▶ _What the exercise asks_
Output, please, exactly those lines of the listing that come before the line with "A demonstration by", along with that line itself.

▶ _Dataset content_
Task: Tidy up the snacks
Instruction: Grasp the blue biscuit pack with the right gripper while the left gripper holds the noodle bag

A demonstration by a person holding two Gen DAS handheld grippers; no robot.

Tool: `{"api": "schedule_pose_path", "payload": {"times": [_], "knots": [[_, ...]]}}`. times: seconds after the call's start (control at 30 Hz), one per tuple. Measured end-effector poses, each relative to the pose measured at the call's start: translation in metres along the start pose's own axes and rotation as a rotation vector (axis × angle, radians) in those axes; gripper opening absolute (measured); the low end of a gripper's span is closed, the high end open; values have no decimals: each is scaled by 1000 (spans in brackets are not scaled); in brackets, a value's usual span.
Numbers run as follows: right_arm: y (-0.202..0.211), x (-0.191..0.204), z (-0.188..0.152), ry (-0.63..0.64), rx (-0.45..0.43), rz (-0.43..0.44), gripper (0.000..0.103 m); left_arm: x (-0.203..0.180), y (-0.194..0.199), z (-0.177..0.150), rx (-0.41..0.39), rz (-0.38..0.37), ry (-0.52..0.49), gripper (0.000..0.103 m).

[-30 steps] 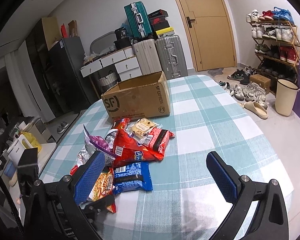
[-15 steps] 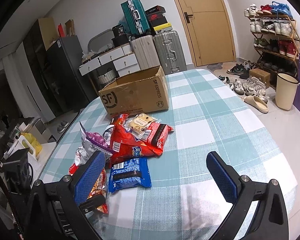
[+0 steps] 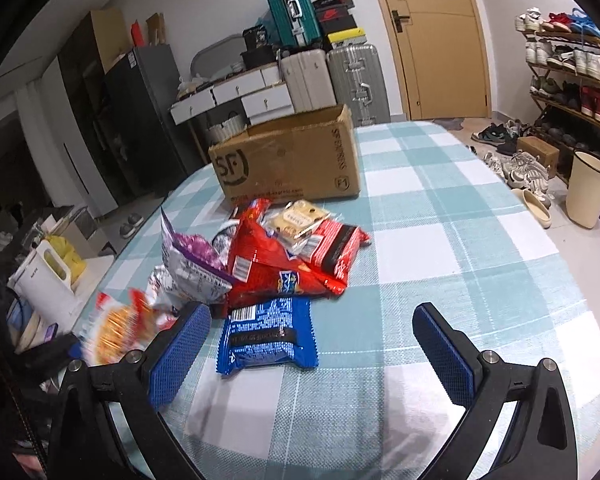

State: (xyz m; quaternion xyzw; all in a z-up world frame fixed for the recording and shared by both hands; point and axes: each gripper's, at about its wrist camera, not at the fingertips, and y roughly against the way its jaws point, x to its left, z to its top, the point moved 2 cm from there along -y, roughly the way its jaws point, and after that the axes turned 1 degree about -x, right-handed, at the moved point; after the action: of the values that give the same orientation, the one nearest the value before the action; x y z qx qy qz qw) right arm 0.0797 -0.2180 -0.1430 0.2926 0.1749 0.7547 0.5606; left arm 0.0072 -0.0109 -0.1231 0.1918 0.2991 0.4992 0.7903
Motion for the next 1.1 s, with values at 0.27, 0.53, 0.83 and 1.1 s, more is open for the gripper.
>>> {"api": "schedule_pose_path", "payload": {"times": [0.27,0.53,0.83,1.1], "knots": [[-32,10,-7,31,83,15,103,24,24,14,-41,32,36,59],[-54,28,-11,89,128,18,103,51,35,21,-51,59,78,59],[-77,46,-15,166,206,-11,93,73,41,28,-76,89,111,59],[-83,60,-21,285,240,-60,49,81,45,30,-84,97,124,59]]}}
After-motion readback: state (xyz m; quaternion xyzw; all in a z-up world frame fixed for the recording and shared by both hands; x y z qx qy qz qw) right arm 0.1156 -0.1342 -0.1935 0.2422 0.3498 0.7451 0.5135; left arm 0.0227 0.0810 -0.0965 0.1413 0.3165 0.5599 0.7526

▶ _Answer for this exercise_
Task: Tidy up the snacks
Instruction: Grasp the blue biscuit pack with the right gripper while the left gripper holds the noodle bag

A demonstration by a person holding two Gen DAS handheld grippers; no robot.

The exercise calls for nothing further.